Monday, April 23, 2018

Dicerna Focuses Operations Following Settlement With Alnylam


Last Friday, Dicerna and Alnylam announced that they had settled all ongoing litigation between the parties just as the acrimonious fight was about to court. 

Settlement terms
As part of the settlement, Dicerna will pay Alnylam $25M in stock and cash and drop its anti-competitive practices counter-suit against the RNAi behemoth.  In addition, Dicerna has agreed to not pursue certain targets/indications (see discussion below).  In return, Alnylam will drop its trade secret lawsuit it had filed on grounds of suspected GalNAc-conjugate trade secret misappropriation in the wake of Alnylam’s acquisition of the Merck RNAi assets in early 2014.

Litigation background
Allegedly, ex-Merck employees who had been hired by Dicerna had taken along competitively advantageous information that Alnylam claimed that it paid for.

Personally, given the timing and fuzziness of the litigation, I had always believed that Alnylam primarily filed the lawsuit to drain a much smaller, but direct competitor of vital financial resources.  In particular, even if these ex-Merck employees took with them information important to Alnylam, Merck obviously didn’t protect such knowledge as expected for trade secrets.  Moreover, Dicerna’s application of GalNAc-RNAi conjugate looks extremely different from that of Alnylam.  Even a more negative outcome should therefore not have adversely affected Dicerna's ability to further develop its technology.  

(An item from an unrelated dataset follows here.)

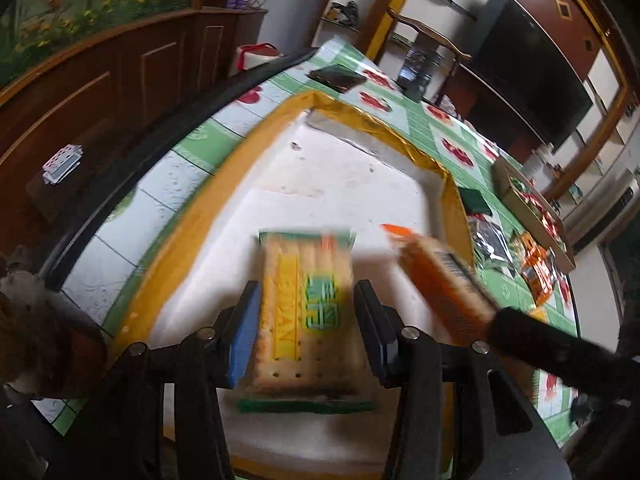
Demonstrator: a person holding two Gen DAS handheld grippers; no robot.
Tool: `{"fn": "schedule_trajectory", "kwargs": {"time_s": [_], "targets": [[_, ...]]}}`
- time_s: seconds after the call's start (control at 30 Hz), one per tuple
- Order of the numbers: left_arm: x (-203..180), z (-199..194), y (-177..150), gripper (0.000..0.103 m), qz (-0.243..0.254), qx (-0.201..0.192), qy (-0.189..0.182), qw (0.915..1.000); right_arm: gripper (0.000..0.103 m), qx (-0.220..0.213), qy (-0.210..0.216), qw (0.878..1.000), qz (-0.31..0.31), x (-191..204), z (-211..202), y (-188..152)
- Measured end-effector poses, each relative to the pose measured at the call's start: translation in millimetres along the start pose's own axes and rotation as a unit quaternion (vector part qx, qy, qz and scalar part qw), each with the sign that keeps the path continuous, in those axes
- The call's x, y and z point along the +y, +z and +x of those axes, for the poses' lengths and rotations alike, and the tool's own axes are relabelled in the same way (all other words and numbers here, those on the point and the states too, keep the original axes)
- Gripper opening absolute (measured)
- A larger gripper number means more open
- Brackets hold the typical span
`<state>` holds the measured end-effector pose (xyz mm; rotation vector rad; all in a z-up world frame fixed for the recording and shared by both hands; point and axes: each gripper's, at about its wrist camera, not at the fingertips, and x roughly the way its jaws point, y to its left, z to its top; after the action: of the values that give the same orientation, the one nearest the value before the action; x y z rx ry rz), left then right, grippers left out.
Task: Organize snacks
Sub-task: 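Carry both cracker packs to the white tray and release them there, then grasp a WEIDAN cracker pack with the right tool while the left tool grasps the silver foil bag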
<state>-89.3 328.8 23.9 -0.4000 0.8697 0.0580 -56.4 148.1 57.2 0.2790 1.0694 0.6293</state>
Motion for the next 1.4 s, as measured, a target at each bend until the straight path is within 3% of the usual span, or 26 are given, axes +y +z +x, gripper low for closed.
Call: {"fn": "schedule_trajectory", "kwargs": {"time_s": [0.27, 0.73, 0.87, 1.0, 1.17, 1.4], "targets": [[3.6, -8.0, 3.5, 0.053, -0.016, -0.012, -0.022, 0.9996, 0.055, 0.022, 0.006, 1.0, 0.007, -3.3, 27.9, -4.2], [-16.8, -23.9, 2.3, 0.057, -0.004, -0.023, -0.039, 0.999, 0.056, -0.002, -0.01, 1.0, 0.023, -27.6, 8.2, -7.0], [-34.8, -29.4, -1.5, 0.062, 0.026, -0.018, -0.045, 0.9985, 0.058, -0.022, 0.015, 0.999, 0.034, -37.9, -13.0, -9.3], [-61.7, -30.3, -10.1, 0.063, 0.069, -0.006, -0.057, 0.996, 0.062, -0.06, 0.003, 0.998, 0.027, -57.9, -48.7, -16.1], [-94.9, -26.8, -20.0, 0.063, 0.111, 0.012, -0.077, 0.9908, 0.065, -0.108, -0.039, 0.992, 0.052, -106.6, -101.4, -28.4], [-120.2, -29.8, -28.8, 0.065, 0.125, 0.019, -0.095, 0.9874, 0.067, -0.141, -0.118, 0.976, 0.114, -184.2, -155.3, -43.2]]}}
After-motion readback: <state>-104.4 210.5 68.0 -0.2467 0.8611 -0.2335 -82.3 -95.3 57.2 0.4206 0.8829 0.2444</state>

Coming out from underneath the litigation cloak
Still, this strategy had almost worked out.  Ironically, it was Alnylam’s own success in the clinic (à primarily Patisiran phase III APOLLO data last fall, but also GalNAc-related data) that had provided Dicerna stock with sufficient strength for the company to be in a position to ward off the existential threat posed by the litigation: $25M just 15 months ago would have been a mortal blow to ~$50M market cap minion Dicerna.  Today, the $600M market cap makes the $25M almost immaterial.

Nevertheless, based on the extremely bullish market reaction to the deal (up close to 40% following announcement of the settlement before settling the day at +18%), I believe that an important facet of the deal has been widely underappreciated.  Specifically, the fact that Dicerna had to agree not to pursue certain targets could completely change the face of this company. 


'Dicerna will be restricted in its development and other activities relating to oligonucleotide-based therapeutics directed toward a defined set of Alnylam targets, for periods ranging from 18 months up to four years.'

Instead of a broad pure-play GalNAc RNAi company, Dicerna now probably needs to be considered a 5-or-so development candidate company for which the end game will be its sale to a larger company.  Except for the long-promised deal on the mystery candidate (AAT?), this reduces expectations for future strategic blockbuster deals.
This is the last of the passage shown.